On March 7, Federal advance units encountered Bragg's entrenched forces along Southwest Creek east of Kinston. Bragg's position not only blocked Cox's path but threatened a vital cross road and the New Bern-Goldsboro Railroad. Cox saw the importance of this position and moved forward the divisions of Brig. Gen. Innis N. Palmer to protect the railroad and Maj. Gen. Samuel P. Carter to protect the roads. Bragg's forces were also reinforced by veterans from the Army of Tennessee and the North Carolina Junior Reserves, all under the command of General D.H. Hill. Reinforced, Bragg went on the offensive and sent a division under North Carolina native Robert Hoke into the Union left flank. Hoke's attack hit a New England brigade in Carter's division, capturing an entire regiment (the 15th Connecticut Volunteer Infantry). Hill joined the advance with the Junior Reserves but they panicked and refused to go any further.

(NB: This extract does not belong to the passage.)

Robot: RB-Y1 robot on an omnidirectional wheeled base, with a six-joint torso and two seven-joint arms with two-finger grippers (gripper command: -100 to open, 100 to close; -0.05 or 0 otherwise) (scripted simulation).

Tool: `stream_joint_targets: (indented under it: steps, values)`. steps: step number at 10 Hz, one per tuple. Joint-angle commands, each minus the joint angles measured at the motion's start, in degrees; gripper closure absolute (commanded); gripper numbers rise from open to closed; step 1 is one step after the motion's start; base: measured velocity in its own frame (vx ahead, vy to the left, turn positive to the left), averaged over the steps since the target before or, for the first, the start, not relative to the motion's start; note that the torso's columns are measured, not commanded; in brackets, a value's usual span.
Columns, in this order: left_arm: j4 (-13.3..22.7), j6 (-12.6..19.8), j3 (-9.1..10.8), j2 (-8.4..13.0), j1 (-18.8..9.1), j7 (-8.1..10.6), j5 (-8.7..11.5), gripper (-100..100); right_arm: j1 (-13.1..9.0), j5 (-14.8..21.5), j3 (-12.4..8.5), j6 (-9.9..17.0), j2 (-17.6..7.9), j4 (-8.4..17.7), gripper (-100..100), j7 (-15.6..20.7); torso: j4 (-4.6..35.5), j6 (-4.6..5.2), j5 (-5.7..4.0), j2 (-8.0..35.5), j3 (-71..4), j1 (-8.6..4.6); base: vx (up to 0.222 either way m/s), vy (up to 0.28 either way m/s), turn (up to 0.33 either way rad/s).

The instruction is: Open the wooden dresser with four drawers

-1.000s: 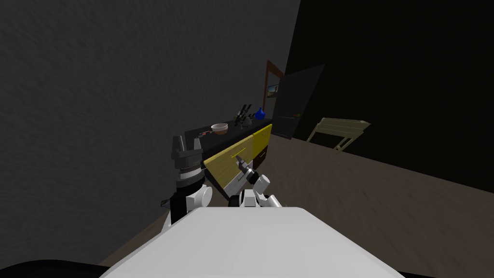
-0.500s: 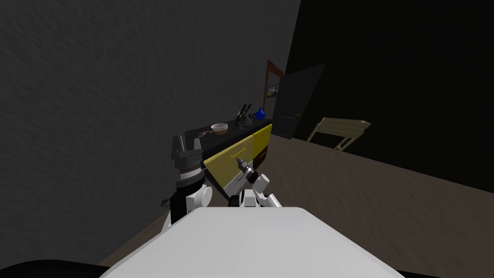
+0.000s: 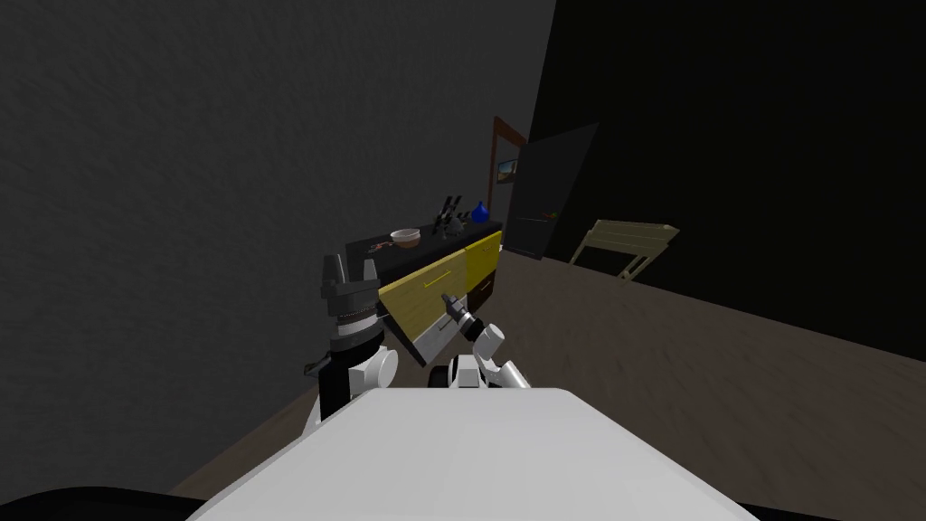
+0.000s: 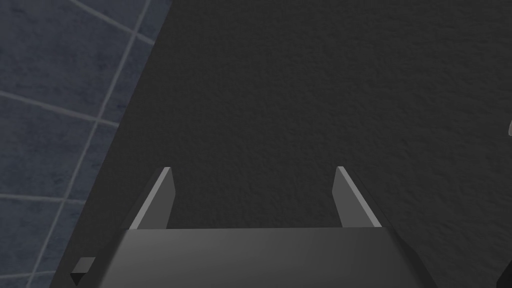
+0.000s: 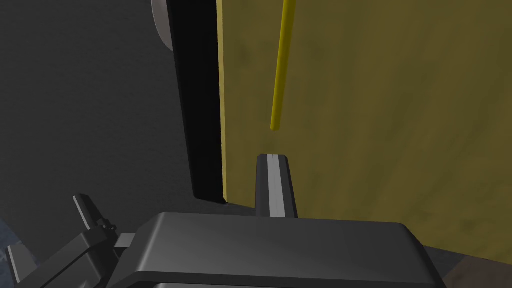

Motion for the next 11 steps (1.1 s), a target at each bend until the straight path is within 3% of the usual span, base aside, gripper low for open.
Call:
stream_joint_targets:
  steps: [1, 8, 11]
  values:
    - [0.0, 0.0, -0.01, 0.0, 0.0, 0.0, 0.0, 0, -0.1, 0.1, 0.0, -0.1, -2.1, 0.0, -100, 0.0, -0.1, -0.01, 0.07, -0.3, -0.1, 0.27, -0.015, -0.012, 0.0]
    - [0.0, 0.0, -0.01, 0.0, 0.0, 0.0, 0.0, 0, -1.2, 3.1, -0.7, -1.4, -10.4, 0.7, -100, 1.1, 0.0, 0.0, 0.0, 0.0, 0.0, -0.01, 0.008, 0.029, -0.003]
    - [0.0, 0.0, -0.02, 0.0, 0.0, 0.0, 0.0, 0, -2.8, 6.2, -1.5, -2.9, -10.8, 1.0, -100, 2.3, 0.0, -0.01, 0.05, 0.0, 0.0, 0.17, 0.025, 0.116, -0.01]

Hill left them behind and moved on with his veterans, hitting the Union brigade and defeating it. Disaster threatened the Union flank when Bragg stopped Hill's advance and sent him far to the north to counterattack a Union threat. When Hill arrived he found no Federals in sight. At this time Cox, who had been away from the front lines, returned and moved up his reserve division under Maj. Gen. Thomas H. Ruger to plug the gap between Palmer and Carter.

Skirmishing continued for the next few days until Hoke tried again to turn the Federal left flank on March 10. The Federal position had been strongly fortified by artillery and repulsed Hoke's attack within an hour. Hill then moved against the Union center but again Federal artillery proved decisive and the attackers were repulsed. The remaining elements from the Federal XXIII Corps, which had just arrived in New Bern from Tennessee, were moving on Kinston. Facing five Union divisions, Bragg withdrew.

==Aftermath==
Bragg had only momentarily been able to check Cox's advance. Schofield's forces reached two full corps and were organized into the Army of the Ohio. Sherman's armies, which had just defeated Johnston's army at Bentonville, joined with Schofield at Goldsboro on March 23. Facing three Union armies, Johnston retreated to the north and on April 26 Johnston surrendered to Sherman.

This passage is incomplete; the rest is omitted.